■ TASK INSTRUCTIONS ■
Repeat each line of the material below exactly.

-*-*-

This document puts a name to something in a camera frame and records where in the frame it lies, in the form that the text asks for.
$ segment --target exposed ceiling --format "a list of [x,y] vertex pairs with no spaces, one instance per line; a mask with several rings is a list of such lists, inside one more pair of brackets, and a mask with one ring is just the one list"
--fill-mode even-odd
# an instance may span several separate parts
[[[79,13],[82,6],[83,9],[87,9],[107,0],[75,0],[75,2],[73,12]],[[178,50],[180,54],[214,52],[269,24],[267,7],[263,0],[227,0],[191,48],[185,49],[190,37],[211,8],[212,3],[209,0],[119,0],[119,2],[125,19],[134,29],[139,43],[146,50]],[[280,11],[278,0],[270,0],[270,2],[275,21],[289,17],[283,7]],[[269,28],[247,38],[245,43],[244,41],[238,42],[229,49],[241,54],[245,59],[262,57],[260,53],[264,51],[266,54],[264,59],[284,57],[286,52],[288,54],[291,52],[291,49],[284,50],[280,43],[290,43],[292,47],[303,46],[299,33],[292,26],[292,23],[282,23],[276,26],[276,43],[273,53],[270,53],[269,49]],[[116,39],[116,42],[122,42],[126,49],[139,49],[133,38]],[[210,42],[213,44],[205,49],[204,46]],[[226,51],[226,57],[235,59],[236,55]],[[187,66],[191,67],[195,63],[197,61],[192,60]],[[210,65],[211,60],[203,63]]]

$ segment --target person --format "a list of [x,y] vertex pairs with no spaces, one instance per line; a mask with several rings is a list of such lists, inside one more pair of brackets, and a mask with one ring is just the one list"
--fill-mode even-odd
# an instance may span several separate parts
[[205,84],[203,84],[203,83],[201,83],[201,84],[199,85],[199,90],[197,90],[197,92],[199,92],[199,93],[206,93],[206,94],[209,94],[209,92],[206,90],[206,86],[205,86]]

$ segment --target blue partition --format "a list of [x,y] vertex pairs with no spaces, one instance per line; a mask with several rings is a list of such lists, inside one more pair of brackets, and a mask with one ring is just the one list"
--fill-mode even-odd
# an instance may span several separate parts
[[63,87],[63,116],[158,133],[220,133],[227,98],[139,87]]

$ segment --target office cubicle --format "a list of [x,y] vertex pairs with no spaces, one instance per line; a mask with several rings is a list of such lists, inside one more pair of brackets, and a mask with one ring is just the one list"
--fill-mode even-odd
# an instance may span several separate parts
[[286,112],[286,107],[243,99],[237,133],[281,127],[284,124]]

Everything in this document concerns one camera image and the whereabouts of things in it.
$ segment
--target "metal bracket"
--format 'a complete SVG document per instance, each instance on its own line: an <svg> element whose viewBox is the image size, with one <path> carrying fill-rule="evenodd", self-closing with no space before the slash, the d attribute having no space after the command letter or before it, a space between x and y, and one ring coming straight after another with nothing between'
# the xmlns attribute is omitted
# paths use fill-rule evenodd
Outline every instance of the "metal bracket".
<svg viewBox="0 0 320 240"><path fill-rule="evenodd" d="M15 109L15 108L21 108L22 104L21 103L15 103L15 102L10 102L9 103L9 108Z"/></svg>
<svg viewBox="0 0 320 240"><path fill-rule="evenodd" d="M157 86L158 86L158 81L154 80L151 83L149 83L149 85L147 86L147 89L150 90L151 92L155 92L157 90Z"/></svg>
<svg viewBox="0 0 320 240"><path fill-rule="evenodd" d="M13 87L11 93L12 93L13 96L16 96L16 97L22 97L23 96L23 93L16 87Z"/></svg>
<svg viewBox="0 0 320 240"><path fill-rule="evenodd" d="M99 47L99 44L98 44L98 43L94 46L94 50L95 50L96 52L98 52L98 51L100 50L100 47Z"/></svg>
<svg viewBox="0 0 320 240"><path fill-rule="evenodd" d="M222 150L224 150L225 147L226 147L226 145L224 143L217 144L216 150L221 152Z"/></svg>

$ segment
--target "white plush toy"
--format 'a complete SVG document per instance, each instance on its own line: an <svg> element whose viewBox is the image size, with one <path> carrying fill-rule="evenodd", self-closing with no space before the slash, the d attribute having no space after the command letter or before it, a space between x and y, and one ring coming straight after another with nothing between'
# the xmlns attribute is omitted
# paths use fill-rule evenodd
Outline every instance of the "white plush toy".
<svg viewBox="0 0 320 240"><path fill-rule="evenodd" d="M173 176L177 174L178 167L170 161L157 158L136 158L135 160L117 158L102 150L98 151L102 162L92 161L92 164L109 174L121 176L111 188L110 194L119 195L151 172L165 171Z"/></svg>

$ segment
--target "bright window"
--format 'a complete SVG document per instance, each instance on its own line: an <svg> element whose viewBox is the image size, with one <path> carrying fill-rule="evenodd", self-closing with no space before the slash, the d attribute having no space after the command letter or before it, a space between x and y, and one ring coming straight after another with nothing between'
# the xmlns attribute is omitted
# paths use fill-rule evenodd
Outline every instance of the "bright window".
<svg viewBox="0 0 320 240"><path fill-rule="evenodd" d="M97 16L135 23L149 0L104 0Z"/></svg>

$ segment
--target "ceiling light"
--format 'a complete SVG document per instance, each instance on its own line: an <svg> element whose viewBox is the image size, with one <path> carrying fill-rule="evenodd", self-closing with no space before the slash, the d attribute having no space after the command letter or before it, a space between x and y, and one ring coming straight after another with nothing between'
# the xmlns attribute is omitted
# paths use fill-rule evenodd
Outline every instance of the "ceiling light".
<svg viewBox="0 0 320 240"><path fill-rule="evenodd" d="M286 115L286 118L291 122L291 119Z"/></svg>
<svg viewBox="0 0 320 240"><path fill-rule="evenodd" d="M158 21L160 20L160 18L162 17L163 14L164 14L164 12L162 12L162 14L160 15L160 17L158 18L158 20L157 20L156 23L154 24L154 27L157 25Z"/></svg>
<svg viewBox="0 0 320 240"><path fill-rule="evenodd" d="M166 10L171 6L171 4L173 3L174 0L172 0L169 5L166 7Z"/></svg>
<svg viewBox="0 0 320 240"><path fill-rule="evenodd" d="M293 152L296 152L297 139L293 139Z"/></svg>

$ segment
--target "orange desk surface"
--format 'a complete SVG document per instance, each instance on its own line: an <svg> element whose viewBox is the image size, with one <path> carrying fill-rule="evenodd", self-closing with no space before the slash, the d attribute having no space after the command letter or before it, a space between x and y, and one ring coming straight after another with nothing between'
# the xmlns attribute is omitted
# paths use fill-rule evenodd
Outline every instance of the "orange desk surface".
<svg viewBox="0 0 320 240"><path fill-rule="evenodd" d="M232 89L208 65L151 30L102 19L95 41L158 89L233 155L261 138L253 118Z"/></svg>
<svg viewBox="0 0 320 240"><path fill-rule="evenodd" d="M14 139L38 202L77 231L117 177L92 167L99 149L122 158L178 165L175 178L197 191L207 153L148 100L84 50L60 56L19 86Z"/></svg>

-*-*-

■ ANSWER SPACE ■
This document puts a name to something in a camera frame and records where in the frame it lies, in the form that the text asks for.
$ segment --target exposed ceiling --format "a list of [x,y] vertex pairs with no spaces, one instance per line; a mask with several rings is a list of such lists, inside one more pair of brackets, and a mask with one ring is just the one list"
--fill-mode even-odd
# an instance may span several separate parts
[[[79,13],[82,6],[83,9],[87,9],[107,0],[75,0],[75,2],[73,12]],[[178,50],[180,54],[214,52],[269,24],[267,7],[263,0],[227,0],[191,48],[185,49],[190,37],[211,8],[212,3],[209,0],[119,0],[119,2],[125,19],[134,29],[139,43],[146,50]],[[280,11],[278,0],[270,0],[270,2],[275,21],[289,17],[283,7]],[[269,28],[247,38],[245,43],[244,41],[238,42],[229,49],[241,54],[245,59],[262,57],[260,53],[264,51],[266,54],[264,59],[284,57],[286,52],[288,54],[291,52],[291,49],[284,50],[280,43],[290,43],[292,47],[303,46],[299,33],[292,26],[292,23],[282,23],[276,26],[276,43],[273,53],[270,53],[269,49]],[[116,39],[116,42],[122,42],[126,49],[139,49],[133,38]],[[210,42],[213,44],[205,49],[204,46]],[[226,51],[226,57],[235,59],[236,55]],[[187,66],[191,67],[195,63],[197,61],[192,60]],[[210,65],[211,60],[203,63]]]

$ segment --target person --format "a list of [x,y] vertex pairs with no spaces, one instance per line; a mask with several rings is a list of such lists, inside one more pair of brackets, and a mask with one ring is just the one list"
--fill-mode even-odd
# an instance may span several separate parts
[[205,84],[203,84],[203,83],[201,83],[201,84],[199,85],[199,90],[197,90],[197,92],[199,92],[199,93],[206,93],[206,94],[209,94],[209,92],[206,90],[206,86],[205,86]]

$ segment --target blue partition --format "a list of [x,y] vertex pairs with no spaces, one instance per line; a mask with several rings is a list of such lists, inside one more pair of brackets, and a mask with one ring is just the one list"
--fill-mode even-odd
# an instance may span several separate parts
[[63,87],[63,116],[158,133],[220,133],[227,98],[139,87]]

$ segment --target office cubicle --format "a list of [x,y] vertex pairs with no spaces, one instance per line; a mask with several rings is a list of such lists, inside one more pair of brackets, and a mask with one ring is just the one list"
--fill-mode even-odd
# an instance may span several separate parts
[[286,112],[286,107],[243,99],[237,133],[281,127],[284,124]]

Everything in this document concerns one camera image and the whereabouts of things in it.
$ segment
--target "metal bracket"
--format 'a complete SVG document per instance, each instance on its own line: an <svg> element whose viewBox is the image size, with one <path> carrying fill-rule="evenodd", self-closing with no space before the slash, the d attribute having no space after the command letter or before it, a space between x and y, and one ring coming straight after another with nothing between'
# the xmlns attribute is omitted
# paths use fill-rule evenodd
Outline every instance of the "metal bracket".
<svg viewBox="0 0 320 240"><path fill-rule="evenodd" d="M15 109L15 108L21 108L22 104L21 103L15 103L15 102L10 102L9 103L9 108Z"/></svg>
<svg viewBox="0 0 320 240"><path fill-rule="evenodd" d="M157 86L158 86L158 81L154 80L151 83L149 83L149 85L147 86L147 89L150 90L151 92L155 92L157 90Z"/></svg>
<svg viewBox="0 0 320 240"><path fill-rule="evenodd" d="M13 87L11 93L12 93L13 96L16 96L16 97L22 97L23 96L23 93L16 87Z"/></svg>
<svg viewBox="0 0 320 240"><path fill-rule="evenodd" d="M99 47L99 44L98 44L98 43L94 46L94 50L95 50L96 52L98 52L98 51L100 50L100 47Z"/></svg>
<svg viewBox="0 0 320 240"><path fill-rule="evenodd" d="M222 150L224 150L225 147L226 147L226 145L224 143L217 144L216 150L221 152Z"/></svg>

$ segment
--target "white plush toy"
--format 'a complete SVG document per instance, each instance on its own line: an <svg> element whose viewBox is the image size, with one <path> carrying fill-rule="evenodd", self-closing with no space before the slash, the d attribute having no space after the command letter or before it, a space between x and y, and one ring coming straight after another with nothing between'
# the xmlns attribute is omitted
# paths use fill-rule evenodd
Outline every instance of the "white plush toy".
<svg viewBox="0 0 320 240"><path fill-rule="evenodd" d="M173 176L177 174L178 167L170 161L157 158L136 158L135 160L117 158L102 150L98 151L102 162L92 161L92 164L109 174L121 176L111 188L110 194L119 195L151 172L165 171Z"/></svg>

$ segment
--target "bright window"
--format 'a complete SVG document per instance, each instance on its own line: an <svg> element whose viewBox is the image size, with one <path> carrying fill-rule="evenodd", self-closing with no space before the slash, the d attribute having no space after the command letter or before it, a space between x and y, and one ring coming straight after another with nothing between'
# the xmlns attribute is omitted
# paths use fill-rule evenodd
Outline every instance of the "bright window".
<svg viewBox="0 0 320 240"><path fill-rule="evenodd" d="M97 16L135 23L149 0L104 0Z"/></svg>

$ segment
--target "ceiling light"
--format 'a complete SVG document per instance, each instance on its own line: an <svg> element whose viewBox is the image size, with one <path> carrying fill-rule="evenodd", self-closing with no space before the slash, the d attribute having no space after the command letter or before it, a space between x and y, and one ring coming straight after another with nothing between'
# the xmlns attribute is omitted
# paths use fill-rule evenodd
Outline every instance of the "ceiling light".
<svg viewBox="0 0 320 240"><path fill-rule="evenodd" d="M286 115L286 118L291 122L291 119Z"/></svg>
<svg viewBox="0 0 320 240"><path fill-rule="evenodd" d="M158 21L160 20L160 18L162 17L163 14L164 14L164 12L162 12L162 14L160 15L160 17L158 18L158 20L157 20L156 23L154 24L154 27L157 25Z"/></svg>
<svg viewBox="0 0 320 240"><path fill-rule="evenodd" d="M166 10L171 6L171 4L173 3L174 0L172 0L169 5L166 7Z"/></svg>
<svg viewBox="0 0 320 240"><path fill-rule="evenodd" d="M293 152L296 152L297 139L293 139Z"/></svg>

$ segment
--target "orange desk surface"
--format 'a complete SVG document per instance, each instance on its own line: an <svg> element whose viewBox is the image size, with one <path> carrying fill-rule="evenodd", self-closing with no space before the slash, the d attribute having no space after the command letter or before it, a space between x and y, and one ring coming straight after another with nothing between'
# the xmlns attribute is omitted
# paths use fill-rule evenodd
Outline every instance of the "orange desk surface".
<svg viewBox="0 0 320 240"><path fill-rule="evenodd" d="M232 89L208 65L151 30L102 19L95 41L158 89L233 155L261 138L253 118Z"/></svg>
<svg viewBox="0 0 320 240"><path fill-rule="evenodd" d="M14 139L38 202L77 231L117 177L92 167L99 149L122 158L178 165L175 178L197 191L207 153L148 100L84 50L60 56L19 86Z"/></svg>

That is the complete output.